[Dataset content]
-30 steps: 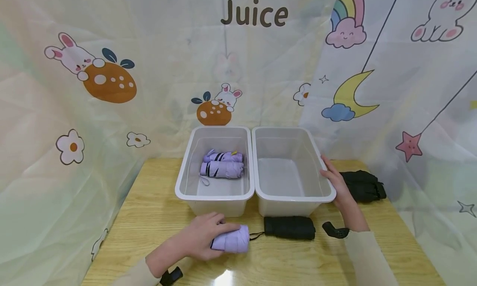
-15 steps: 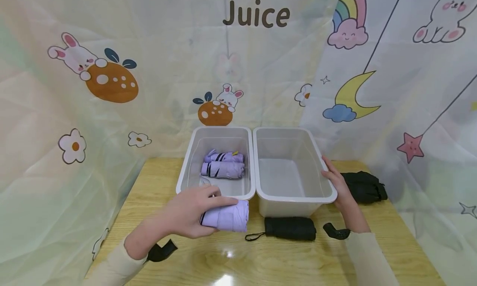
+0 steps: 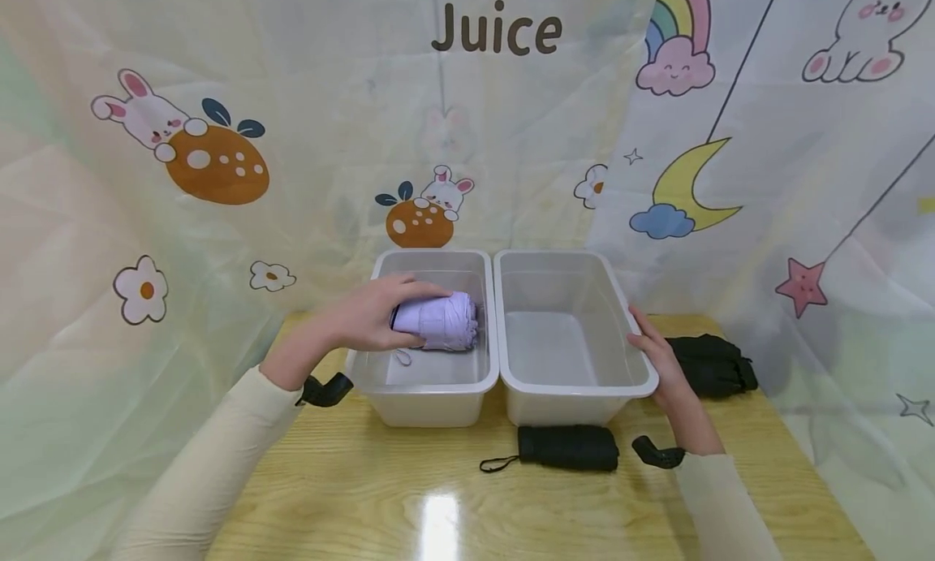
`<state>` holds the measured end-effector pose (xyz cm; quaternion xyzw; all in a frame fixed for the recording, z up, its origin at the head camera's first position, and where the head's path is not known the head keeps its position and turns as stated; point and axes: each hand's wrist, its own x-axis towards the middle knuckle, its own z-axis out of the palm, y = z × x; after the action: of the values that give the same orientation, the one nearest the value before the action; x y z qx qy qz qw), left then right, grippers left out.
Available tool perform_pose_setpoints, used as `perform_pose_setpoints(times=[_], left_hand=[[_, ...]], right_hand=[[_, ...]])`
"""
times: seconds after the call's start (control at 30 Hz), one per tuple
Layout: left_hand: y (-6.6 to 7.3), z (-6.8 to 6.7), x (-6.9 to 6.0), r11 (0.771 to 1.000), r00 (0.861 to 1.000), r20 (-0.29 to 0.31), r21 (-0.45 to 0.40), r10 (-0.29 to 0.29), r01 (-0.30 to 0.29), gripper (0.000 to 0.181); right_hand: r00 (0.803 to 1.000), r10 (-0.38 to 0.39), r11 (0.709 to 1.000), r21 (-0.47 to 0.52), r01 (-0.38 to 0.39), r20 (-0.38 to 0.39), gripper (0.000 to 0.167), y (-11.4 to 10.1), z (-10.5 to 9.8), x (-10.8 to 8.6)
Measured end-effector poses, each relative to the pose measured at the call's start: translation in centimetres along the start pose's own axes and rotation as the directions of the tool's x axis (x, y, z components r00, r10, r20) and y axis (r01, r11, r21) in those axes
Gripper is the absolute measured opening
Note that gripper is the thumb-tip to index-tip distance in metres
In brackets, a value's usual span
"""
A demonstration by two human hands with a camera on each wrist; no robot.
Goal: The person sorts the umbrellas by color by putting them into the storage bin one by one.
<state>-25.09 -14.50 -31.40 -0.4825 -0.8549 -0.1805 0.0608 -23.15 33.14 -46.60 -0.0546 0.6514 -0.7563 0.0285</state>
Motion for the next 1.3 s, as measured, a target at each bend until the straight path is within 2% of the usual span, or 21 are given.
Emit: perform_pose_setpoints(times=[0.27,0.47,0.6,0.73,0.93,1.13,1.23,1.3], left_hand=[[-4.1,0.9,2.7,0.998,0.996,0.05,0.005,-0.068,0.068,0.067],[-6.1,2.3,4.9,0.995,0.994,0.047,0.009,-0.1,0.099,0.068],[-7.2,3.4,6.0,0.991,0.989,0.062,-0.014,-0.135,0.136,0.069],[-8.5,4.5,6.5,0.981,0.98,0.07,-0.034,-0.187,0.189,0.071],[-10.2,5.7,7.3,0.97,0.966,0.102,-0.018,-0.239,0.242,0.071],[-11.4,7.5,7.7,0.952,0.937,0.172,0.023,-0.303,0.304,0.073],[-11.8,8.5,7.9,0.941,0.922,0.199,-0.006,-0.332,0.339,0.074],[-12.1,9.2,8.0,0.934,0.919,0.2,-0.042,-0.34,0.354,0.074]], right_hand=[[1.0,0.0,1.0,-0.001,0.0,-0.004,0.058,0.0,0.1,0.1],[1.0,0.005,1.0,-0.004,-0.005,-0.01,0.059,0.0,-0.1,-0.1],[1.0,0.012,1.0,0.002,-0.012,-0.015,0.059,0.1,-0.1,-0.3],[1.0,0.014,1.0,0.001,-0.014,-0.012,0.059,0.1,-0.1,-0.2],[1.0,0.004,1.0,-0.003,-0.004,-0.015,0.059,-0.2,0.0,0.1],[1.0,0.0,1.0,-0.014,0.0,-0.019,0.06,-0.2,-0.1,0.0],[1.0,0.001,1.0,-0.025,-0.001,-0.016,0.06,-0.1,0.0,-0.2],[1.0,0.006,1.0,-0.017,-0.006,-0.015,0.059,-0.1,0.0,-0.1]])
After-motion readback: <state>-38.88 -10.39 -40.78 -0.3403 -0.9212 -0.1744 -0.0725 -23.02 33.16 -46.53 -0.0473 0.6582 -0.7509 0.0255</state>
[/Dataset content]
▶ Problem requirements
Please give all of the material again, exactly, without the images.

▶ Response area
-30 steps: 
-15 steps: 
+0 steps: 
`<state>` holds the measured end-effector pose (xyz cm; quaternion xyzw; all in a frame fixed for the recording, z up, its origin at the head camera's first position, and where the head's path is not known the head keeps its position and turns as stated; point and axes: each hand's wrist, its own x-axis towards the middle knuckle, its own z-axis out of the palm, y = z × x; after the action: of the values that give the same orientation, the one nearest the value before the action; x y z qx qy qz qw), left then right, grippers left out.
Available tool perform_pose_setpoints, used as `perform_pose_setpoints(times=[_], left_hand=[[_, ...]], right_hand=[[_, ...]])`
"""
times: seconds after the call's start (control at 30 Hz), one per tuple
Layout: left_hand: y (-6.6 to 7.3), z (-6.8 to 6.7), x (-6.9 to 6.0), r11 (0.771 to 1.000), r00 (0.861 to 1.000), r20 (-0.29 to 0.31), r21 (-0.45 to 0.40), r10 (-0.29 to 0.29), r01 (-0.30 to 0.29), gripper (0.000 to 0.181); right_hand: r00 (0.803 to 1.000), r10 (-0.38 to 0.39), r11 (0.709 to 1.000), r21 (-0.47 to 0.52), r01 (-0.38 to 0.39), r20 (-0.38 to 0.39), gripper (0.000 to 0.167), y (-11.4 to 10.1), z (-10.5 to 9.8), x (-10.8 to 8.6)
Measured end-effector poses, each relative to the pose measured at the call's start: translation in centimetres along the start pose's own axes and rotation as the directions of the tool's x axis (x, y, z components r00, r10, r20) and y axis (r01, r11, r21) in those axes
Gripper is the absolute measured opening
Note that gripper is the thumb-tip to index-tip distance in metres
In brackets, a value's usual span
"""
A demonstration by two human hands with a camera on each wrist; no robot.
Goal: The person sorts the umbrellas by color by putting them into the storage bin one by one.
<state>-25.09 -14.50 -31.40 -0.4825 -0.8549 -0.1805 0.0608 -23.15 33.14 -46.60 -0.0546 0.6514 -0.7563 0.0285</state>
Motion for the next 1.3 s, as measured, a target at each bend until the straight path is within 2% of the usual span, or 21 are given.
Emit: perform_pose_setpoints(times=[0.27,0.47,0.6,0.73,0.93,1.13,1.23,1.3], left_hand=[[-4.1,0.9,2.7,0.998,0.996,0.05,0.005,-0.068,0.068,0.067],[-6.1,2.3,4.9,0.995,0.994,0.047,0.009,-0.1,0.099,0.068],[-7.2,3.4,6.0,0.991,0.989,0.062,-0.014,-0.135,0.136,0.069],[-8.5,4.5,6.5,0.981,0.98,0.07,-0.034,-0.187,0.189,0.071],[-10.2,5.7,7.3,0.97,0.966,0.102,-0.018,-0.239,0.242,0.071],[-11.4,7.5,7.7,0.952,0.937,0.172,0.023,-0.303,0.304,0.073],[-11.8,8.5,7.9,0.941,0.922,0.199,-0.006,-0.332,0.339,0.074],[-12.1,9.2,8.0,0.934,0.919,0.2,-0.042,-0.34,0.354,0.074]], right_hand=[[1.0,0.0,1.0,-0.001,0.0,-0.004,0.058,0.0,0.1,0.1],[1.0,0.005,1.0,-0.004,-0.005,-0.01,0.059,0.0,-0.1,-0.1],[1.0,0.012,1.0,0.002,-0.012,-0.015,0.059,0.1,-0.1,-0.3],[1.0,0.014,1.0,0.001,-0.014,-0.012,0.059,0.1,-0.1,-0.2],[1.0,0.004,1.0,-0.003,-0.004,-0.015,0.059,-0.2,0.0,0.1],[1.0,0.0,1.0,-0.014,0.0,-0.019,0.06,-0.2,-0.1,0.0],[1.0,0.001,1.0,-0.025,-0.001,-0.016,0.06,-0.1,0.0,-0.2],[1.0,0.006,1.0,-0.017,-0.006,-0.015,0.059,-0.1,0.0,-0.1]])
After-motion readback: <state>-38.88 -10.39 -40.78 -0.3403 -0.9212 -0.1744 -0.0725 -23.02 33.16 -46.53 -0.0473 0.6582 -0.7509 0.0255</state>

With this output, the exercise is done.